→ **Exercise details**:
Check each line of the listing for the word "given" and report the ones that have it.

→ **Data provided**:
────
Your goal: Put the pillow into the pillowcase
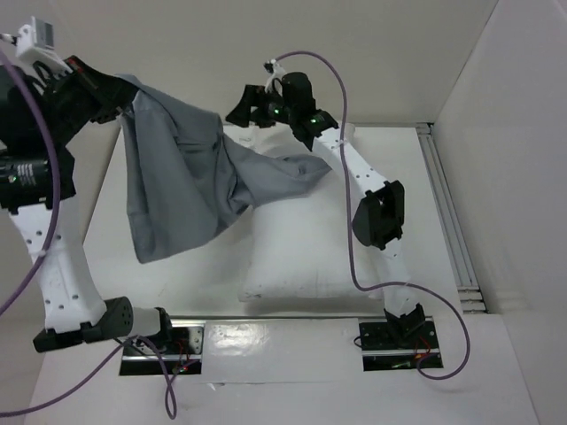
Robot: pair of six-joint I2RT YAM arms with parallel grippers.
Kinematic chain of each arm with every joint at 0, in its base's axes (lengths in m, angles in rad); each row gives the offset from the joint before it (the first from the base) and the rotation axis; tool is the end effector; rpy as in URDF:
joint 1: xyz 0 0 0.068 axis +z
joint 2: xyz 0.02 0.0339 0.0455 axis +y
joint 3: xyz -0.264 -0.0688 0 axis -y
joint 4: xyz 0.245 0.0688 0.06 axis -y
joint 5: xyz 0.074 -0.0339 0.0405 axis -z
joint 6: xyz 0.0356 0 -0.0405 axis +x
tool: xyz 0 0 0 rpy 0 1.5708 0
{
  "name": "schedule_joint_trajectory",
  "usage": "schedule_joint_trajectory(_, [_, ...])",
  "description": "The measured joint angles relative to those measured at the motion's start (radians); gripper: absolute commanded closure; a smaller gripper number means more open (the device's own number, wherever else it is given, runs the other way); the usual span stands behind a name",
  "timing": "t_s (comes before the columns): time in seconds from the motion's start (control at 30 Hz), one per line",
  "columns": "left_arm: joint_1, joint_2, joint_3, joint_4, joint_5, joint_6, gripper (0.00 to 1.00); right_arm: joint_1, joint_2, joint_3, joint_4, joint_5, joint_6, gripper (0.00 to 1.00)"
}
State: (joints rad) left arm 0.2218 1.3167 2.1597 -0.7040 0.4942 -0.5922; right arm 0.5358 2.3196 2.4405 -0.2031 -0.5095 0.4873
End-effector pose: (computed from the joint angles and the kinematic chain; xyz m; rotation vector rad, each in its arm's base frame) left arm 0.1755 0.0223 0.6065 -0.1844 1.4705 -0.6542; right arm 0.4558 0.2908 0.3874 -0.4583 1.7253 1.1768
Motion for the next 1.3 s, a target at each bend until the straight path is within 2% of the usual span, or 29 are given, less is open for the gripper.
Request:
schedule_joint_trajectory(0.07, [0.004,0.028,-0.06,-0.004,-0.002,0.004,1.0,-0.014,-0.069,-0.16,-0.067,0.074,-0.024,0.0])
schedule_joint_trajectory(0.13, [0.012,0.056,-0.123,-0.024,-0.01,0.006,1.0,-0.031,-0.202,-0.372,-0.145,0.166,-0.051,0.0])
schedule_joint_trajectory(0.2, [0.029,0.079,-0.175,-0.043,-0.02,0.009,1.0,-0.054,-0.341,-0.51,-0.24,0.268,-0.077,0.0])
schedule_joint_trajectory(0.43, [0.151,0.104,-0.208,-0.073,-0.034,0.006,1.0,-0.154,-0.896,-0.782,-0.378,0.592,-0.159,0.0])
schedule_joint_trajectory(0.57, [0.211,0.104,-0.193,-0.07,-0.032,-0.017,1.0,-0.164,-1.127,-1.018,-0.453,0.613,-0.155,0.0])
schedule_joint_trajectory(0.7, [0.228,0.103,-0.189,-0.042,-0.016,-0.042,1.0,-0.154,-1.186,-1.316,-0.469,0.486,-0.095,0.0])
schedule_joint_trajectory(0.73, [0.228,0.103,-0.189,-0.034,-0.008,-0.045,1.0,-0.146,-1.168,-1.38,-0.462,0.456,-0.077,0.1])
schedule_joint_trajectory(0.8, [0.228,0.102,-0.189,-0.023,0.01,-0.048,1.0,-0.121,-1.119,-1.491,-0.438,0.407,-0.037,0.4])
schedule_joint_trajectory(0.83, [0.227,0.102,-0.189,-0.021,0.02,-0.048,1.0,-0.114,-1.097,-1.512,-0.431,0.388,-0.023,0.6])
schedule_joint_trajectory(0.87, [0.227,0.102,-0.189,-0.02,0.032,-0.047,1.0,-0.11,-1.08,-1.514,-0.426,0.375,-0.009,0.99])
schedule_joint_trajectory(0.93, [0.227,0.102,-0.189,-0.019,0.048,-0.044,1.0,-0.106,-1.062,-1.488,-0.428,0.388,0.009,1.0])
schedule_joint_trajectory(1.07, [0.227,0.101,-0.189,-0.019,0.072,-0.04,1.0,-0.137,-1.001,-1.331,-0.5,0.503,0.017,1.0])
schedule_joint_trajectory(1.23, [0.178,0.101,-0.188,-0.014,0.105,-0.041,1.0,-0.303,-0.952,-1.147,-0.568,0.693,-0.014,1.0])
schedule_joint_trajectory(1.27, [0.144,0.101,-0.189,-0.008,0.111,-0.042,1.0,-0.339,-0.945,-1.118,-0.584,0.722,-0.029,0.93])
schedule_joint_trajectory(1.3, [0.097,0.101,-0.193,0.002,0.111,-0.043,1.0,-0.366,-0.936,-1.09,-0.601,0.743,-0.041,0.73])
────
→ **Exercise response**:
  "description": "The measured joint angles relative to those measured at the motion's start (radians); gripper: absolute commanded closure; a smaller gripper number means more open (the device's own number, wherever else it is given, runs the other way); the usual span stands behind a name",
Motion for the next 1.3 s, a target at each bend until the straight path is within 2% of the usual span, or 29 are given, less is open for the gripper.

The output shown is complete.